* _What the task requires_
Without including any pictures, write out all the entries exactly.

* _Records for processing_
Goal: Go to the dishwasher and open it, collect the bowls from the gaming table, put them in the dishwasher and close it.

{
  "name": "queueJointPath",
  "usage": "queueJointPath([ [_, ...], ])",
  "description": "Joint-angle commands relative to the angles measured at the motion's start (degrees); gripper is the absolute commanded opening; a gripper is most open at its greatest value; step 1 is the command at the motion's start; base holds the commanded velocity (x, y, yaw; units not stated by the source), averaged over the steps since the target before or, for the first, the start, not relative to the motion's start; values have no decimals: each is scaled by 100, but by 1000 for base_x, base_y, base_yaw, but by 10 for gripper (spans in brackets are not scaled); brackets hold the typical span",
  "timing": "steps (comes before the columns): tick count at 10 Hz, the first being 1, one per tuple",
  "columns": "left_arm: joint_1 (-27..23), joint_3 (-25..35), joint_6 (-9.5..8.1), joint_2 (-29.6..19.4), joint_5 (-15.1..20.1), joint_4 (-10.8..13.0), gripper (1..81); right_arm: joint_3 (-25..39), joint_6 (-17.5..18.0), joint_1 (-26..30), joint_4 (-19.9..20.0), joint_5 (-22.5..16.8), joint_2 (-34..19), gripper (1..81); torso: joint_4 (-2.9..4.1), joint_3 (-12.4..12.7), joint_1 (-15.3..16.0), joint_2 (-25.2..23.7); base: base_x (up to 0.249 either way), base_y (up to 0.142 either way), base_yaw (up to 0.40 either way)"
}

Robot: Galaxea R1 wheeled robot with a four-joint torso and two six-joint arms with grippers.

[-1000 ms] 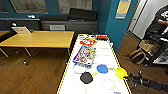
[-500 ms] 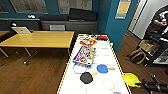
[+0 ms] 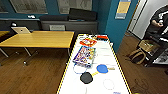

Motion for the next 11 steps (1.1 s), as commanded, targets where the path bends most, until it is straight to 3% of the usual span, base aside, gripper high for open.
queueJointPath([
  [1, -257, 1304, -9, -1025, 82, 131, 811, -315, -585, -554, -258, 577, -162, 10, 0, 0, 0, 0, 0, 0, 0],
  [3, -415, 2377, 0, -1764, 64, 131, 811, -290, -585, -766, -364, 701, -47, 10, 0, 0, 0, 0, 0, 0, 0],
  [8, -670, 2739, 0, -1967, 73, 131, 811, 879, -585, -1116, -671, 701, -943, 10, 0, 0, 0, 0, 0, 0, 0],
  [11, -1083, 3608, -9, -2537, 73, 69, 811, 1195, -585, -1600, -794, 893, -1241, 10, 0, 0, 0, 0, 0, 0, 0],
])
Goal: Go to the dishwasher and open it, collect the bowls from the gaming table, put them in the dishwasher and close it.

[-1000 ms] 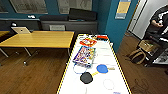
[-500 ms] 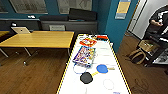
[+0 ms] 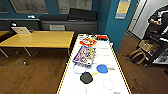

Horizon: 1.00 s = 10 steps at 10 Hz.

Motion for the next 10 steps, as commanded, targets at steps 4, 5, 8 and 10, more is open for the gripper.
queueJointPath([
  [4, -1274, 1667, -39, -1213, 388, -124, 811, 989, -24, -1005, -821, 1042, -1256, 10, 0, 0, 0, 0, 0, 0, 0],
  [5, -1510, 1789, -39, -1301, 641, -247, 811, 927, -24, -1383, -962, 1464, -1239, 10, 0, 0, 0, 0, 0, 0, 0],
  [8, -2257, 2439, -39, -1783, 1029, -676, 811, 383, -6, -2211, -1252, 2476, -695, 10, 0, 0, 0, 0, 0, 0, 0],
  [10, -2820, 2581, -39, -1987, 1407, -1020, 811, 74, -6, -2308, -1472, 2530, -184, 10, 0, 0, 0, 0, 0, 0, 0],
])
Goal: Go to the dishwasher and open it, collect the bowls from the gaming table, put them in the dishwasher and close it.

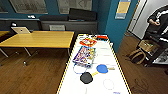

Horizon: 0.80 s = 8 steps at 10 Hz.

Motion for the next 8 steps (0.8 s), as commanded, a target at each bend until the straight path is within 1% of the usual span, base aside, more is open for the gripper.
queueJointPath([
  [1, -1133, 452, -19, -560, 864, -593, 811, -484, -4, -139, -664, 374, 551, 10, 0, 0, 0, 0, 0, 0, 0],
  [2, -1326, 452, -19, -560, 979, -742, 811, -554, -13, -130, -699, 366, 736, 10, 0, 0, 0, 0, 0, 0, 0],
  [3, -1547, 452, -28, -551, 1075, -996, 811, -615, -4, -113, -717, 366, 893, 10, 0, 0, 0, 0, 0, 0, 0],
  [4, -1775, 452, -28, -516, 1137, -1444, 811, -668, -13, -87, -725, 348, 1052, 10, 0, 0, 0, 0, 0, 0, 0],
  [5, -2056, 434, -28, -481, 1233, -1735, 811, -721, -4, -8, -804, 322, 1176, 10, 0, 0, 0, 0, 0, 0, 0],
  [7, -2584, 189, -28, -384, 1716, -2227, 811, -835, -4, 107, -813, 278, 1395, 10, 0, 0, 0, 0, 0, 0, 0],
  [8, -2777, 83, -28, -349, 1831, -2403, 811, -896, -4, 133, -813, 261, 1492, 10, 0, 0, 0, 0, 0, 0, 0],
])
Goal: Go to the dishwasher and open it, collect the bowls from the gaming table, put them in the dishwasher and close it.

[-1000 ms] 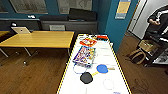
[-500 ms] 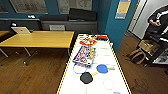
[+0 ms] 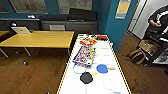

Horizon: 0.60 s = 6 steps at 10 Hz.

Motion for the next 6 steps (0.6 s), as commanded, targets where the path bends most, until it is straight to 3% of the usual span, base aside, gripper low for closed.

* _Worked solution_
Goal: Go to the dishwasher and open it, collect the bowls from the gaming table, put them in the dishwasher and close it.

{
  "name": "queueJointPath",
  "usage": "queueJointPath([ [_, ...], ])",
  "description": "Joint-angle commands relative to the angles measured at the motion's start (degrees); gripper is the absolute commanded opening; a gripper is most open at its greatest value; step 1 is the command at the motion's start; base holds the commanded velocity (x, y, yaw; units not stated by the source), averaged over the steps since the target before or, for the first, the start, not relative to the motion's start; values have no decimals: each is scaled by 100, but by 1000 for base_x, base_y, base_yaw, but by 10 for gripper (spans in brackets are not scaled); brackets hold the typical span",
  "timing": "steps (comes before the columns): tick count at 10 Hz, the first being 1, one per tuple",
  "columns": "left_arm: joint_1 (-27..23), joint_3 (-25..35), joint_6 (-9.5..8.1), joint_2 (-29.6..19.4), joint_5 (-15.1..20.1), joint_4 (-10.8..13.0), gripper (1..81); right_arm: joint_3 (-25..39), joint_6 (-17.5..18.0), joint_1 (-26..30), joint_4 (-19.9..20.0), joint_5 (-22.5..16.8), joint_2 (-34..19), gripper (1..81); torso: joint_4 (-2.9..4.1), joint_3 (-12.4..12.7), joint_1 (-15.3..16.0), joint_2 (-25.2..23.7); base: base_x (up to 0.249 either way), base_y (up to 0.142 either way), base_yaw (up to 0.40 either way)"
}

Robot: Galaxea R1 wheeled robot with a four-joint torso and two six-joint arms with grippers.

[-1000 ms] 
[-500 ms] 
[+0 ms] 

Motion for the next 11 steps (1.1 s), as commanded, targets where the path bends most, until it is straight to 3% of the usual span, base aside, gripper high for open.
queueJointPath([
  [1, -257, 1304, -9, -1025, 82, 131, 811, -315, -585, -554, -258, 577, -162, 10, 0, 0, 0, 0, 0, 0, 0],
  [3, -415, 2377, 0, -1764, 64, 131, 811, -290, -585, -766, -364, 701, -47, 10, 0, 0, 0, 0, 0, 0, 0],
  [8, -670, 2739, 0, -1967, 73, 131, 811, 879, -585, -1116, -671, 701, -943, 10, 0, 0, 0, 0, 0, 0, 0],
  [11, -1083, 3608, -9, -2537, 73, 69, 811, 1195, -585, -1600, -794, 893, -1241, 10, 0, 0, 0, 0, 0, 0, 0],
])
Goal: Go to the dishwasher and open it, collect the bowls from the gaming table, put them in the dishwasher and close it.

[-1000 ms] 
[-500 ms] 
[+0 ms] 

Horizon: 1.00 s = 10 steps at 10 Hz.

Motion for the next 10 steps, as commanded, targets at steps 4, 5, 8 and 10, more is open for the gripper.
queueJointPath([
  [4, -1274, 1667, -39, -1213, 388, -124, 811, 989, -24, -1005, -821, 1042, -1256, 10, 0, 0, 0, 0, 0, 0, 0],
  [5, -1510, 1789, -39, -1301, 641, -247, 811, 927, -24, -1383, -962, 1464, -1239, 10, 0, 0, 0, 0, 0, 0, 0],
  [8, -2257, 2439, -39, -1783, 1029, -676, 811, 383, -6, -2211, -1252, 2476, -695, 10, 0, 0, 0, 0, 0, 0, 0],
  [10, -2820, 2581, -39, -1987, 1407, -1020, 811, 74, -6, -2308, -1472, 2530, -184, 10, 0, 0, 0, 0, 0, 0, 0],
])
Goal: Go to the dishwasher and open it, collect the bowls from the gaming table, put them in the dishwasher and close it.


Horizon: 0.80 s = 8 steps at 10 Hz.

Motion for the next 8 steps (0.8 s), as commanded, a target at each bend until the straight path is within 1% of the usual span, base aside, more is open for the gripper.
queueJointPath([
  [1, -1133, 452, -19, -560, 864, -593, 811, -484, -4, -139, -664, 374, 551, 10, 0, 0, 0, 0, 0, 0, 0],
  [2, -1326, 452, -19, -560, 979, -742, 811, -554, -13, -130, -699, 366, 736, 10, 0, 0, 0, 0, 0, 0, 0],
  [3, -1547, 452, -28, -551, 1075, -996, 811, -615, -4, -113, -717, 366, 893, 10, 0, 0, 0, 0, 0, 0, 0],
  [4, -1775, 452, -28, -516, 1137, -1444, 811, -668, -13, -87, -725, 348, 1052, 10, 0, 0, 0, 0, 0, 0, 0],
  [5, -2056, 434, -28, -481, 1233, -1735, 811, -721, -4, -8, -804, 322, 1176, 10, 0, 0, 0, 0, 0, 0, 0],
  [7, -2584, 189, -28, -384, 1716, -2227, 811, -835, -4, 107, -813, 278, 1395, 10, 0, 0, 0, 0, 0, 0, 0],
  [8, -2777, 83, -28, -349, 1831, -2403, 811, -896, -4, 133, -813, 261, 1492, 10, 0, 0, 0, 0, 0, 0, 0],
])
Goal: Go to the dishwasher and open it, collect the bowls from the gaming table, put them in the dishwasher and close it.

[-1000 ms] 
[-500 ms] 
[+0 ms] 

Horizon: 0.60 s = 6 steps at 10 Hz.

Motion for the next 6 steps (0.6 s), as commanded, targets where the path bends most, until it is straight to 3% of the usual span, base aside, gripper low for closed.

Work on the answer is now done.